And for that I am very grateful as, once you start the inner journey, there is no going back – it’s a one-way ticket towards shedding layer after layer of illusion and coming closer to who you truly are. So you definitely need some faithful friends along the way, and yoga has been there with me through thick and thin. Your own inner journey might take you away from yoga and towards other things, and that’s of course completely fine – I can only speak from my own experience. We all walk our own unique path back to ourselves and each path is just as valid and beautiful as the next. It’s the longest, slowest, most difficult and tortuous journey you’ll ever make, yet also it’s the most exciting, joyful, fascinating and, ultimately, life-changing gift you can give yourself. It will challenge everything you’ve ever thought about yourself and the world, but it will also light up your life in ways you probably haven’t dreamt about and will enable your inner light to burn brightly, the way it longs to do.
So, my advice to you whenever your thoughts turn to having a detox is to look at the things about yourself you are unhappy with and, rather than looking for the external ‘quick fix’, instead delve inwards, with real honesty, and see what you find in there. It may not be pretty, but the glorious truth of the matter is that those dark thoughts are not who you really are. With effort (and also, most likely, with help), you can learn to let them go. And then you become free to be the beautiful, loving, loveable soul that you truly are.
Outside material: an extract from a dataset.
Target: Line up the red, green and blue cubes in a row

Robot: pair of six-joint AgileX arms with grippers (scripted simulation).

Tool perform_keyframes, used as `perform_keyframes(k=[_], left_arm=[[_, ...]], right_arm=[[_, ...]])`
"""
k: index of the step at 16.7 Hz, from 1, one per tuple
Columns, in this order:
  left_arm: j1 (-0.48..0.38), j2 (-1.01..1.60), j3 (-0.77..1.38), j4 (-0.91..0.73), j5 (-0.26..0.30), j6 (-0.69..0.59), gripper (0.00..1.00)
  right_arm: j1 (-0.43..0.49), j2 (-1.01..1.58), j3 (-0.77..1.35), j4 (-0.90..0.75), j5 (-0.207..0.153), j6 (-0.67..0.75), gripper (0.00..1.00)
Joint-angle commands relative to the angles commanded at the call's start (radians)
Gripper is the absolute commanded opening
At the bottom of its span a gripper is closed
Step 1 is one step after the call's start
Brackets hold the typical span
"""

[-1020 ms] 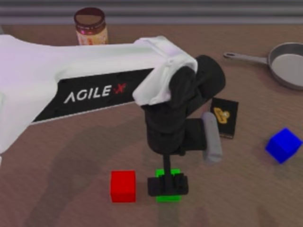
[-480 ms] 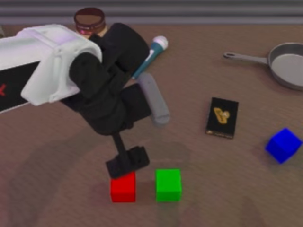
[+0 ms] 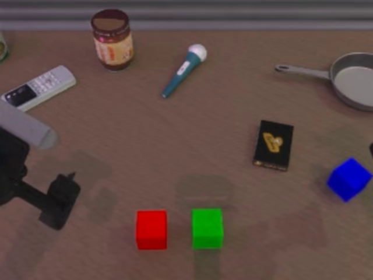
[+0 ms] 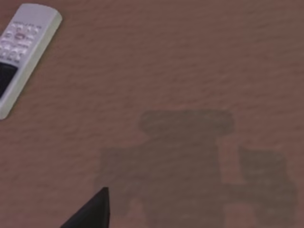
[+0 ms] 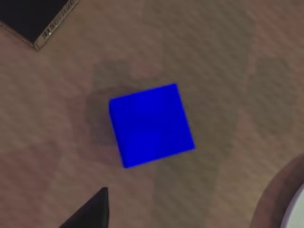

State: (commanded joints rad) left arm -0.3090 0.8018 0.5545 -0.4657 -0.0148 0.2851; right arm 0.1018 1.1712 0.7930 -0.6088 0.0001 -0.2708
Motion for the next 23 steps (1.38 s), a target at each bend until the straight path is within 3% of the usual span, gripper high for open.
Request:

I wish you much courage and strength on the journey… 🙂
(Post script: My desire above all else is to help others by having the guts to speak my truth in a way that allows others to feel the healing liberation of speaking theirs. I dream of a day when we no longer have to hide our inner truths from each other through fear of vulnerability – one day we will evolve beyond that and feel connected enough to ourselves and each other to be able to interact with true honesty, and life will be sweet… :))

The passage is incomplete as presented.